Here's a thought for your future success at self-promotion. Remove the emotional concerns that you may have about having to become a salesperson, about possibly coming off as a used car salesman, being too pushy, or overdoing it. You're none of the above, and neither will you magically morph into a plaid jacket wearing snake-oil salesman!

Instead, focus only on the facts. Not the facts of what you have done, where you've worked, the titles you've held, or what you would like to do. Frankly, no one cares about your past. The person who may hire you for your next exciting position cares only about what you will do for her company or for her. The facts on which you should focus most of your efforts and communications are the value you can create for an organization and the results they can expect to derive. Those facts will be interesting to whomever you speak.

Think about presenting yourself by using the structure of a joke. Let's be clear here. Your career is not a joke. I'm talking about using the structure of a joke to understand how to succeed at achieving your goals. Instead of starting the story of your career objectives in the traditional manner of laying a foundation and building to the end, this time tell it in reverse. That's right, during every career opportunity meeting you must present yourself as if you were telling a joke in reverse...punchline first!

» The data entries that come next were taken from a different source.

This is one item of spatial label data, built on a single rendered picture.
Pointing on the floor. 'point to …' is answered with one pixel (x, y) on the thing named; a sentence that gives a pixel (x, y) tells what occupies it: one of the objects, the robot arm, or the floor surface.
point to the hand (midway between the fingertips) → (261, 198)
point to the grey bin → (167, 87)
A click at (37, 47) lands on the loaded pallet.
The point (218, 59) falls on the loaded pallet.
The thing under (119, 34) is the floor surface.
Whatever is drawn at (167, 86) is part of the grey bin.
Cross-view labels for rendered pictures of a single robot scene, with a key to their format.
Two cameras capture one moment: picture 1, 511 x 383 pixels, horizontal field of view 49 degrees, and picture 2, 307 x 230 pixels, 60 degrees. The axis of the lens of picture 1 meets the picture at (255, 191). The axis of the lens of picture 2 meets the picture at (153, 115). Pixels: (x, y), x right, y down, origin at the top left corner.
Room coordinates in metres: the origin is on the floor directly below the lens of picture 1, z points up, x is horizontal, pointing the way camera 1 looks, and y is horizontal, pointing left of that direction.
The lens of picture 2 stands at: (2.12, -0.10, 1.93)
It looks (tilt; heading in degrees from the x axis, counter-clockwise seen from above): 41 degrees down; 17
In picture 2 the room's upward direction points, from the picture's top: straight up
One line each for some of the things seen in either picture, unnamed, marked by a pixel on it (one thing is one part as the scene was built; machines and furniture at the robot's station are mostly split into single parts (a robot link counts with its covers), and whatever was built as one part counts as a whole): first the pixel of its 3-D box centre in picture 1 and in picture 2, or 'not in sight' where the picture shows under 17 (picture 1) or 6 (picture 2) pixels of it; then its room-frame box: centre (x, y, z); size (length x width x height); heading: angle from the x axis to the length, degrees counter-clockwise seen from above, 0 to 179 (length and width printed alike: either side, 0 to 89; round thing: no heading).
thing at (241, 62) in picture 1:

The normal approach to talking about one's career is similar to how we tell jokes. You set up the foundation of the story (Two sailors walk into a bar....), then you provide details and justification by providing evidence of your career history, what you did, how you did it, and so on. Then, 10, 20, 45 minutes later, long after the listener may have glazed over waiting for you to tie things together and incorrectly attempted to foresee where you were heading, if the listener was interested in the first place and if they're still listening, you hit them with the punchline. Them the listener is foced to think back to what you said twenty minutes ago to tie it to your punchline. What a perfect way to ruin a great career opportunity!

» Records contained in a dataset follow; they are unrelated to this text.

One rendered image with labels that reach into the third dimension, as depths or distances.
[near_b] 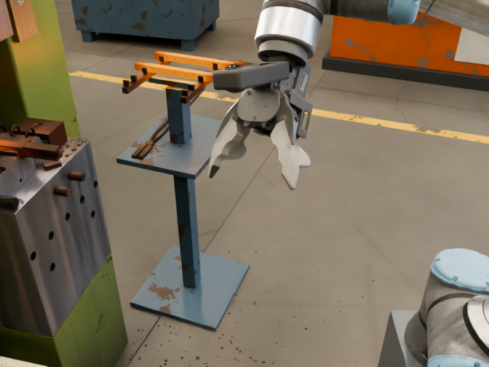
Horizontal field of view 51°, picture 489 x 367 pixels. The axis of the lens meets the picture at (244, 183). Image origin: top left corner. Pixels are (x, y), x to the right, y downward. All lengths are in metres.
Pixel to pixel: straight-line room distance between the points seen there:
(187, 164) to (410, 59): 3.07
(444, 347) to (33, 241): 1.00
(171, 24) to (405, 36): 2.07
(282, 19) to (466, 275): 0.73
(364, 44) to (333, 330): 2.88
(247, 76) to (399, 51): 3.90
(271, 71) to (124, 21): 4.51
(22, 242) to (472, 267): 1.07
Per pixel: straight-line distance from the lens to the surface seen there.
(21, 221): 1.38
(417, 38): 4.48
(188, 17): 4.89
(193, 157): 1.79
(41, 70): 1.74
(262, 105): 0.71
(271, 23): 0.74
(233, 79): 0.65
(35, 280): 1.48
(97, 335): 1.90
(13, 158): 1.43
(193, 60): 1.88
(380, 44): 4.52
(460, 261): 1.27
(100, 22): 5.30
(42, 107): 1.75
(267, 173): 3.08
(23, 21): 1.64
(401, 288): 2.44
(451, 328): 1.13
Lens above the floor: 1.66
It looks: 34 degrees down
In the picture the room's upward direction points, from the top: straight up
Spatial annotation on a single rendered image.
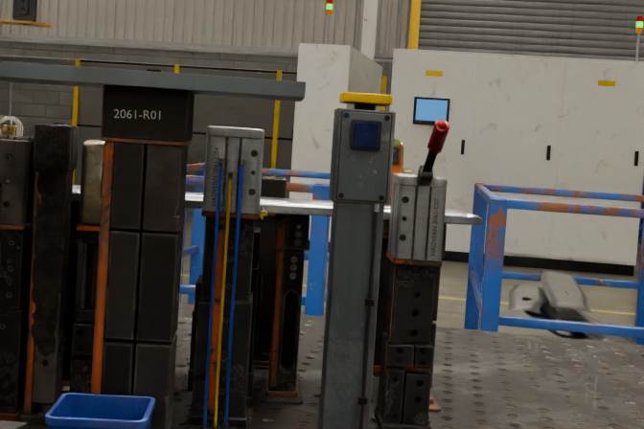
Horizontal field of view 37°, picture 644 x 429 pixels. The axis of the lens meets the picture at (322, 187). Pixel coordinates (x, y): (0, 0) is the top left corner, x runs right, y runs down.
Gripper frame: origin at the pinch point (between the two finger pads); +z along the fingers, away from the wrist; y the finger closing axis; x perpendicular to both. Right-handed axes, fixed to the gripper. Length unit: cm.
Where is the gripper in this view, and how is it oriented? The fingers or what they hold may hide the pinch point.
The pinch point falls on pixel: (25, 9)
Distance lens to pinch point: 161.3
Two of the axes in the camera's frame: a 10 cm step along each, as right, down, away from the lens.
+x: -9.9, -0.5, -1.4
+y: -1.4, -0.5, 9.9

In sales, it's common knowledge that a salesperson has anywhere from 10 to 45 seconds to gain a customer's interest, and perhaps, the beginning of his confidence. So, why would you waste those precious moments talking about stuff that the listener may not care about? Why would you spend any time talking about anything other than what will excite the listener and drive him to want to know more about you and, ultimately, to hire you?

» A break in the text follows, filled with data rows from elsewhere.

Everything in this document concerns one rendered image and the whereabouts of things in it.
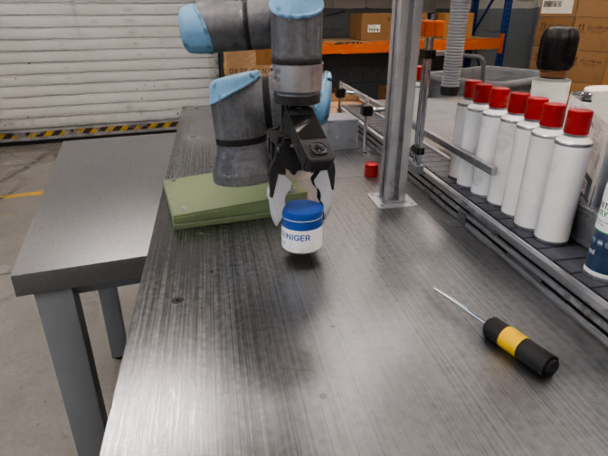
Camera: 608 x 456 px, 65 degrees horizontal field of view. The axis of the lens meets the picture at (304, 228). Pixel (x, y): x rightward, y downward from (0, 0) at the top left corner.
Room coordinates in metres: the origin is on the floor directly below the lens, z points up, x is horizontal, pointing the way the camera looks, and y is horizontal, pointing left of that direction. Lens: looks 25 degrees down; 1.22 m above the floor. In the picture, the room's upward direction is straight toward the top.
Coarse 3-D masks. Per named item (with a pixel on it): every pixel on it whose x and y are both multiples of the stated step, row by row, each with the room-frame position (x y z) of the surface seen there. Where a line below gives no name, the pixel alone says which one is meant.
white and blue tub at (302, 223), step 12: (288, 204) 0.74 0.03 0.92; (300, 204) 0.74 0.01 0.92; (312, 204) 0.74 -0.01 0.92; (288, 216) 0.71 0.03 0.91; (300, 216) 0.70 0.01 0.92; (312, 216) 0.70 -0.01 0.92; (288, 228) 0.71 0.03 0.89; (300, 228) 0.70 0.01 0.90; (312, 228) 0.70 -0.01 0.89; (288, 240) 0.71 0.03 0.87; (300, 240) 0.70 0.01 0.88; (312, 240) 0.70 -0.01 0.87; (300, 252) 0.70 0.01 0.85
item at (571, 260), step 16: (352, 112) 1.71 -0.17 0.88; (432, 160) 1.13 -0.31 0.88; (448, 160) 1.13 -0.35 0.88; (464, 192) 0.91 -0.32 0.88; (480, 208) 0.83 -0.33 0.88; (496, 208) 0.82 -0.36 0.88; (512, 224) 0.75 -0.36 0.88; (528, 240) 0.69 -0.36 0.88; (560, 256) 0.64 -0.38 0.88; (576, 256) 0.64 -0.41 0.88; (576, 272) 0.59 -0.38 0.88; (592, 288) 0.55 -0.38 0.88
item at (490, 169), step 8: (344, 88) 1.80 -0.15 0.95; (352, 88) 1.72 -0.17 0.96; (360, 96) 1.60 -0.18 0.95; (376, 104) 1.44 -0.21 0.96; (424, 128) 1.11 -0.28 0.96; (424, 136) 1.09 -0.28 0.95; (432, 136) 1.05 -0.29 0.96; (440, 136) 1.04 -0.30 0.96; (440, 144) 1.01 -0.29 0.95; (448, 144) 0.98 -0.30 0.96; (456, 152) 0.94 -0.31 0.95; (464, 152) 0.91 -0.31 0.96; (472, 160) 0.88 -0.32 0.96; (480, 160) 0.86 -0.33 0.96; (480, 168) 0.85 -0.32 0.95; (488, 168) 0.82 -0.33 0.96; (496, 168) 0.81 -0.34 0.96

The single and most important statement you can make is how you will create value for the person across from whom you are sitting and for the company he or she represents. That's the punchline! And, frankly, its all they really care about, and all they should care about! Then, tell the rest of the story by supporting it with how you accomplished and why you're qualified.

Consider using a 5 step process like this:

1. Punchline: "After researching your company and gaining an understanding of its objectives, I believe that I may be able to reduce your operating costs by 33%, reduce time to communicate with the Board and shareholders by 20%, reduce risk by 25%, and double profitability in 6 months. (Or, whatever achievements you expect)"

2. How: "I'll employ.................to achieve the above objectives"

3. Why: "My qualifications, background, and experience include...."

4. Creative Case Study: "In my last role as CFO at XYZ Company, I took them public and was able to...."

5. Closing: How would your company benefit by what I am confident I can achieve for it? How can we further this discussion? If not, do you know of another company or two that might benefit from my expertise, experience, and business style?

The above works best when you know what the company with whom you're speaking needs to achieve. So, advanced research is an excellent way to understand how best to approach them. If that information is not available, then the above approach is still a more laser-like communication tool than the more common one, perhaps using different content.